一抬头,看见亭前不远,石凳上老爷爷依然抱着一杆稻草木棍,顶端插满红亮诱人的糖葫芦。
沈浪馋虫一动,又想起上次那串闯了祸的糖葫芦。深吸一口气,生生忍住口水,只默默用眼神流连过每串鲜红糖浆洋溢的糖葫芦,慢慢慢慢路过,决心待还了笛子定要大快朵颐一番。
孰料,沈浪领着怀抱木盒的初一走至亭外,便迎面碰上抱剑守候的陶初。
再抬目一瞄,果然,王爷白衣身影在绿柳亭间若隐若现。
沈浪无声叹一口气。
陶初却是将沈浪上上下下、整整打量了两遍,仿佛要再三确认这登徒子今日没有带着如糖葫芦一等的危险物品,才一脸不情不愿地放行。
沈浪一任他打量,手上不慌不忙把折扇往腰间一别,接过初一怀中的檀香盒,独自上亭。
步入白石垒高的石亭,沈浪才发现,亭中并非只有王爷一人。
那位很晓事的陶管家也来了,正在小心地给王爷掖掖膝上的毛毯。
听见脚步声,顾宁远抬头,看见沈浪,嘴上又挂上了仿佛万年不变的微笑。
待看清沈浪怀中抱着的木盒后,这无情无感的笑意终于染开几分,抵达那双流珠碎玉的黑眸。
沈浪也在望着这位王爷。
经过一日的休息,王爷的气色显然比昨日晒太阳时好多了。如霜如雪的面庞上,眉目颜色深了不止一分,加之笔直的鼻梁,红润的唇,再搭上那双倾国倾城、摄人心魄的眼睛,这人,此时,美的简直有点要人命了。
沈浪压下胸口一霎慌乱的心跳,一边往小石桌上放下手中木盒,一边笑呵呵仰脸道:
“王爷,真守时!”
沈浪眉眼弯弯,不待王爷回应,厚着脸皮道:
“我说我。”
闻言,顾宁远一噎,嘴角笑容微抽。
陶管家则是不厚道地笑出声来。亭外陶初则朝天翻了一个白眼。
初一低头无言,暗叹:她家小姐一碰上安王,好像就变得……哎。摇头叹气。
沈浪浑然不觉不好意思,见顾宁远一双黑黝黝眼睛只专注盯着木盒,当下也不废话了,折扇一敲木盒,直奔主题道:
“王爷,在下不负所望,已依约把笛子与曲谱带来。”顿了顿,又玩笑道:“王爷可要开盒验看一番?”
顾宁远当然做不出此等当着人面打人脸、有失礼仪之事。

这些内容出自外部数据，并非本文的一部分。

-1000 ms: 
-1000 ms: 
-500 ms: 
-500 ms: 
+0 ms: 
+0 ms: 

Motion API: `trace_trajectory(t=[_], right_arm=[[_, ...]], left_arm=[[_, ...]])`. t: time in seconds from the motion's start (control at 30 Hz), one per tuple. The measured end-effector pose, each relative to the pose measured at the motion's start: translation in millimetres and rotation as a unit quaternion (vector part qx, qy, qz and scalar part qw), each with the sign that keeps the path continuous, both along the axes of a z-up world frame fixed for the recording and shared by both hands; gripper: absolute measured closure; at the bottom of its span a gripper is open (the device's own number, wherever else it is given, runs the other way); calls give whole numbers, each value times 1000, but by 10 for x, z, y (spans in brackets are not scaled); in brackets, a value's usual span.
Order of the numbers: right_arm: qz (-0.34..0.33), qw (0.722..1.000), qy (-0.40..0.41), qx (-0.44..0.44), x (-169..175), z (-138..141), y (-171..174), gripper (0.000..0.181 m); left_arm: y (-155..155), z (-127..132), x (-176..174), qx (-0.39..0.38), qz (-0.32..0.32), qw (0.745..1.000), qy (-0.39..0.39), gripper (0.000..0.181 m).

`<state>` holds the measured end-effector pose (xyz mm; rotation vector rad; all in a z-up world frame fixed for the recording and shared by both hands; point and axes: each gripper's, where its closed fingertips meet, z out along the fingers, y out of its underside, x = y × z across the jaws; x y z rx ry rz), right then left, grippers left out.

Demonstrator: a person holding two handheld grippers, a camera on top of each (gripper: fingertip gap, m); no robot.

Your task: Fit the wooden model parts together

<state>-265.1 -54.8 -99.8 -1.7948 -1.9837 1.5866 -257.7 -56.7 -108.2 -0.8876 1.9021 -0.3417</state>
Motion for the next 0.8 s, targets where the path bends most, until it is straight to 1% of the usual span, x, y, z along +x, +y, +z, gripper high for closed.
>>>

当下只微微笑道:
“不必。本王……自是信得过沈公子的。”
虽知此乃寻常客套,闻言,沈浪还是满意地笑了。
对这位圣眷优渥的安王,沈浪在商言商、实事求是,还是没放弃结交的心思;又觉自己近来在这位王爷面前,确实是有些行事不周,很是心虚愧疚。